SUPPLIED INFORMATION: Begin

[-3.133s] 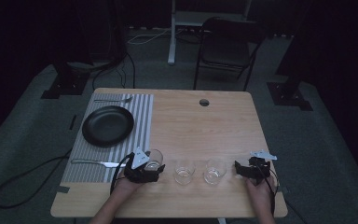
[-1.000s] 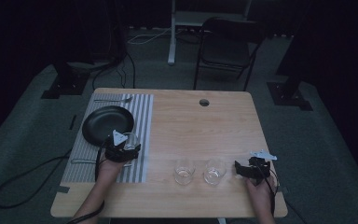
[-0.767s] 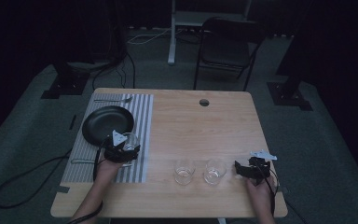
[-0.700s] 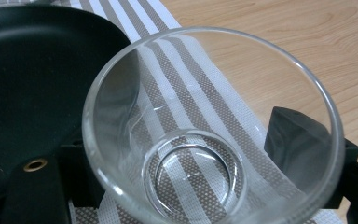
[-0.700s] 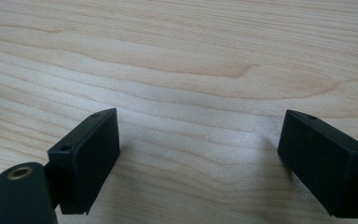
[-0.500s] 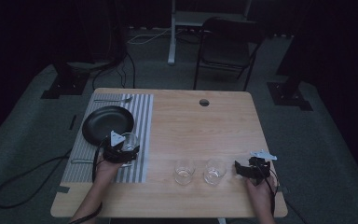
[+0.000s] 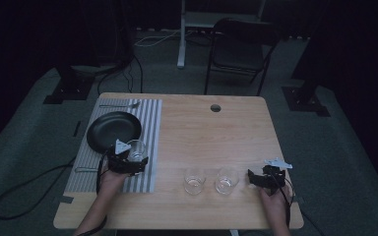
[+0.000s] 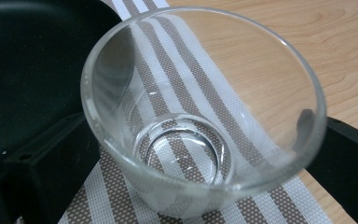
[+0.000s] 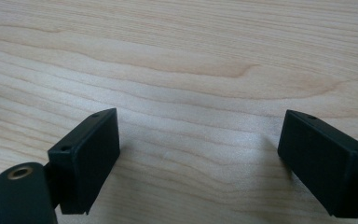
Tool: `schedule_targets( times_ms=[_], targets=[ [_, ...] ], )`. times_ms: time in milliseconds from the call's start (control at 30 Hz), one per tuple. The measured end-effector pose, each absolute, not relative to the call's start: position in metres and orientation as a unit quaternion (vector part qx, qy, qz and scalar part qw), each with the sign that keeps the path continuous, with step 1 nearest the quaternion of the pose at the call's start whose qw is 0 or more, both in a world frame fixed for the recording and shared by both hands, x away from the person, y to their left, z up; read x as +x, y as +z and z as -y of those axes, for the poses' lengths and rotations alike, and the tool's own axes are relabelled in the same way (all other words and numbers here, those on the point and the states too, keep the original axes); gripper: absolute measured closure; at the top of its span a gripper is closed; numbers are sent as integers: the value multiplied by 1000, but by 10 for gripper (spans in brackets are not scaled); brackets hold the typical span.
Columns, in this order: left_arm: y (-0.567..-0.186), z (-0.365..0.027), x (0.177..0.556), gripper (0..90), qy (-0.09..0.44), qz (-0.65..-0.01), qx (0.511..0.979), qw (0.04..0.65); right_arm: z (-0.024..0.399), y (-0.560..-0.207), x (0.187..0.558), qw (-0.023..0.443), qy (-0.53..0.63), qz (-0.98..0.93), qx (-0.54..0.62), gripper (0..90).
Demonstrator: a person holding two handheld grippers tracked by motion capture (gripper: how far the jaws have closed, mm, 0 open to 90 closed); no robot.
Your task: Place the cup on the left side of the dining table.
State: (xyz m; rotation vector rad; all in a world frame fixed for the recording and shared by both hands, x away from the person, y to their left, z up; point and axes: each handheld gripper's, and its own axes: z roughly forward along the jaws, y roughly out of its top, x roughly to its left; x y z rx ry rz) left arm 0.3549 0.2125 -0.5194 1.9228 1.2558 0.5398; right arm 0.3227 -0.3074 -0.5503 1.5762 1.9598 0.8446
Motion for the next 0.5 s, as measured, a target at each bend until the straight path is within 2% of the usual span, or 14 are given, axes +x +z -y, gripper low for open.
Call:
schedule_targets(
  times_ms=[500],
  targets=[
    [-522, -223, 335, 3, 209, -497, 758, 367, 307, -550, 323, 242, 308, -717, 576, 123]
  ],
)
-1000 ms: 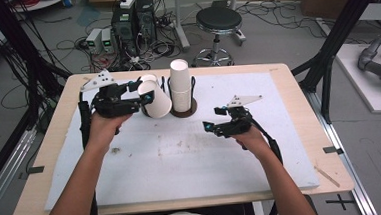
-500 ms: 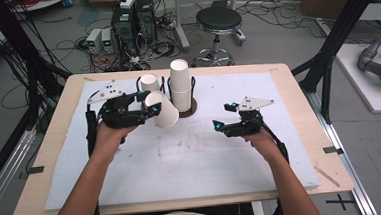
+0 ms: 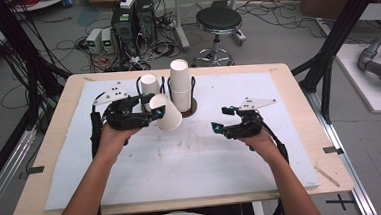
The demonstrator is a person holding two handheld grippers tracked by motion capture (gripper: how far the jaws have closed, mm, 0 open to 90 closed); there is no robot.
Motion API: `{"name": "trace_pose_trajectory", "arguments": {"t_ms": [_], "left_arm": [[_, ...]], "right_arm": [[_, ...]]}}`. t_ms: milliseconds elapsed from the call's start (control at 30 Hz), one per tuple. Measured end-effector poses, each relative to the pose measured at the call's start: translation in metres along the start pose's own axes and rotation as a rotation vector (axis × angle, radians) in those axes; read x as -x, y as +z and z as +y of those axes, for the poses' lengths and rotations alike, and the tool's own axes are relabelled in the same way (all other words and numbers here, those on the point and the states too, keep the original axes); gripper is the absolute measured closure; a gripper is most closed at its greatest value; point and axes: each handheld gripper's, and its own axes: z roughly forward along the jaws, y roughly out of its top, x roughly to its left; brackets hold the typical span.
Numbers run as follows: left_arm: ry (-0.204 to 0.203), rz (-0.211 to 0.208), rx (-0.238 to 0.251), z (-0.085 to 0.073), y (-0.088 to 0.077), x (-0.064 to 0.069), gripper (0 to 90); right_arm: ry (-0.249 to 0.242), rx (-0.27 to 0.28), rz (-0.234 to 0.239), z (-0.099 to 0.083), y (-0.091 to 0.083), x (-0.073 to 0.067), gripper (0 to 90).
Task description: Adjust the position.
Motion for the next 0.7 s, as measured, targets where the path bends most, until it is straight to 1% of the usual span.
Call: {"name": "trace_pose_trajectory", "arguments": {"t_ms": [67, 167, 233, 367, 467, 500, 533, 567, 600, 633, 700], "left_arm": [[0.0, -0.01, 0.003, -0.002, 0.002, 0.002, 35.3], [0.0, -0.021, 0.004, -0.006, 0.005, 0.005, 35.3], [0.003, -0.028, -0.002, -0.009, 0.007, 0.007, 35.3], [0.006, -0.039, -0.02, -0.013, 0.011, 0.01, 35.3], [0.013, -0.046, -0.016, -0.013, 0.01, 0.012, 35.3], [0.009, -0.048, -0.012, -0.013, 0.009, 0.013, 35.3], [0.015, -0.052, -0.012, -0.012, 0.009, 0.013, 35.3], [0.015, -0.053, -0.011, -0.012, 0.009, 0.013, 35.3], [0.015, -0.057, -0.01, -0.012, 0.009, 0.013, 35.3], [0.013, -0.06, -0.009, -0.012, 0.009, 0.013, 35.3], [0.016, -0.066, -0.01, -0.012, 0.01, 0.014, 35.3]], "right_arm": [[0.009, -0.003, 0.026, -0.001, 0.0, -0.001, 21.3], [0.007, -0.002, 0.055, -0.002, 0.0, -0.003, 21.3], [-0.009, 0.011, 0.065, -0.003, -0.001, -0.007, 21.4], [-0.04, 0.038, 0.079, -0.003, -0.003, -0.015, 21.3], [-0.066, 0.055, 0.08, -0.003, -0.003, -0.019, 21.4], [-0.078, 0.059, 0.079, -0.003, -0.003, -0.019, 21.3], [-0.088, 0.066, 0.073, -0.003, -0.003, -0.02, 21.2], [-0.088, 0.079, 0.065, -0.003, -0.002, -0.02, 18.1], [-0.074, 0.083, 0.068, -0.003, -0.001, -0.02, 15.4], [-0.066, 0.08, 0.082, -0.004, 0.0, -0.02, 15.4], [-0.071, 0.068, 0.1, -0.004, 0.002, -0.022, 15.4]]}}
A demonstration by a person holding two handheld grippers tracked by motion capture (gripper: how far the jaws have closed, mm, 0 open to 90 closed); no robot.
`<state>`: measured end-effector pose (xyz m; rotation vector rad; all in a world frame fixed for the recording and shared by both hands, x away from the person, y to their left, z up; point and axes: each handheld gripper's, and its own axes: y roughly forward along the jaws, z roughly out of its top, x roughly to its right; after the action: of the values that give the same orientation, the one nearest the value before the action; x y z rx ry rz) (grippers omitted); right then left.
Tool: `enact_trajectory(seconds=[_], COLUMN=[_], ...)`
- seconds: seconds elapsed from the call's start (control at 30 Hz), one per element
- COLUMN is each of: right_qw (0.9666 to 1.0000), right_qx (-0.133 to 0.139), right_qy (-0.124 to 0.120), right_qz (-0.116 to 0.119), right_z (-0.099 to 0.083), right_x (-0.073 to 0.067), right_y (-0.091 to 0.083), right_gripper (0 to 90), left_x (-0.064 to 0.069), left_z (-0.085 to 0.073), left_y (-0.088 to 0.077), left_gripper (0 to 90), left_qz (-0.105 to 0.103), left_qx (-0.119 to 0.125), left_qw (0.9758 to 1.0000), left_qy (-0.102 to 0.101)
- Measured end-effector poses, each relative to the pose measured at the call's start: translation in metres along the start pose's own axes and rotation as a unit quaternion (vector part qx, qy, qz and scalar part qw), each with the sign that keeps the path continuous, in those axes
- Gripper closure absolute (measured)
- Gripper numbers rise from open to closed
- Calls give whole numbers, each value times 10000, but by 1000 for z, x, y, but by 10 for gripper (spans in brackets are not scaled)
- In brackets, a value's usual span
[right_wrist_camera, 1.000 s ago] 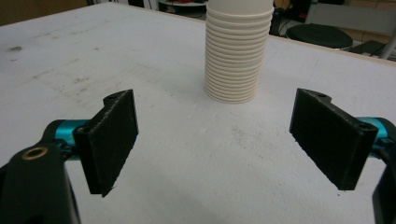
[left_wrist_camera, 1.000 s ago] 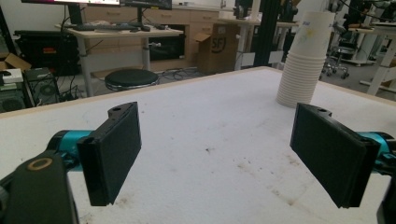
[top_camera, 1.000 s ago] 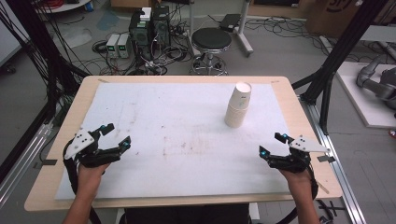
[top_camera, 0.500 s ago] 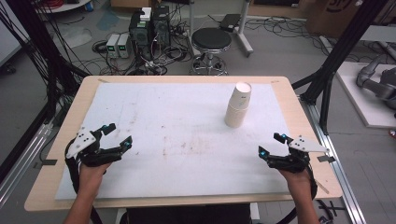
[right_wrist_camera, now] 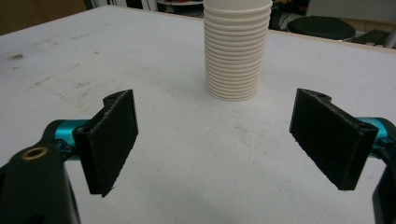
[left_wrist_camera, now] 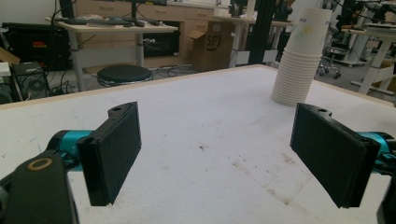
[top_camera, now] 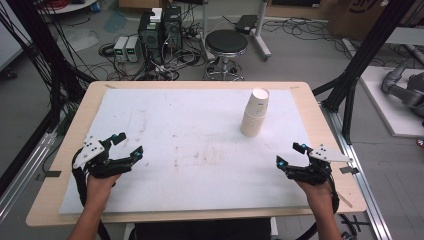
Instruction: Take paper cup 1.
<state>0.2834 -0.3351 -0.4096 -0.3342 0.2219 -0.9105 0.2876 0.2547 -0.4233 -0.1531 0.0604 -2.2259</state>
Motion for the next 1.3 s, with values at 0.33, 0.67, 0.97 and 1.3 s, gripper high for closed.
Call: enact_trajectory(seconds=[0.33,0.67,0.97,1.3], right_qw=[9995,9995,9994,9983], right_qx=[95,87,-215,-550], right_qy=[-278,-281,-262,-199], right_qz=[67,57,-78,-88], right_z=[33,74,109,129], right_x=[-11,-1,12,24], right_y=[8,18,39,68], right_gripper=[158,157,157,157], left_x=[-2,-1,2,2], left_z=[-4,-5,-5,-7], left_y=[3,5,8,7], left_gripper=[163,163,164,164], left_qz=[-1,-50,-114,-148], left_qx=[-60,-95,-117,-135], left_qw=[10000,9999,9999,9998], left_qy=[-40,-28,-35,-92])
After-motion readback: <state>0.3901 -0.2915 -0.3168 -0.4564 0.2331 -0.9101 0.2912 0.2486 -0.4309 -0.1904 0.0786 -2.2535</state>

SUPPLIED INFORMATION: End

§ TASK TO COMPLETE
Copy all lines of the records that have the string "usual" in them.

§ RESULT
Motion for the next 0.5 s, as measured, a target at each bend until the straight path is within 2% of the usual span, or 14 are given, axes +x +z -y, gripper low for open.
Motion for the next 0.7 s, as measured, targets where the path bends most, until it is straight to 1% of the usual span.
- In brackets, a value's usual span

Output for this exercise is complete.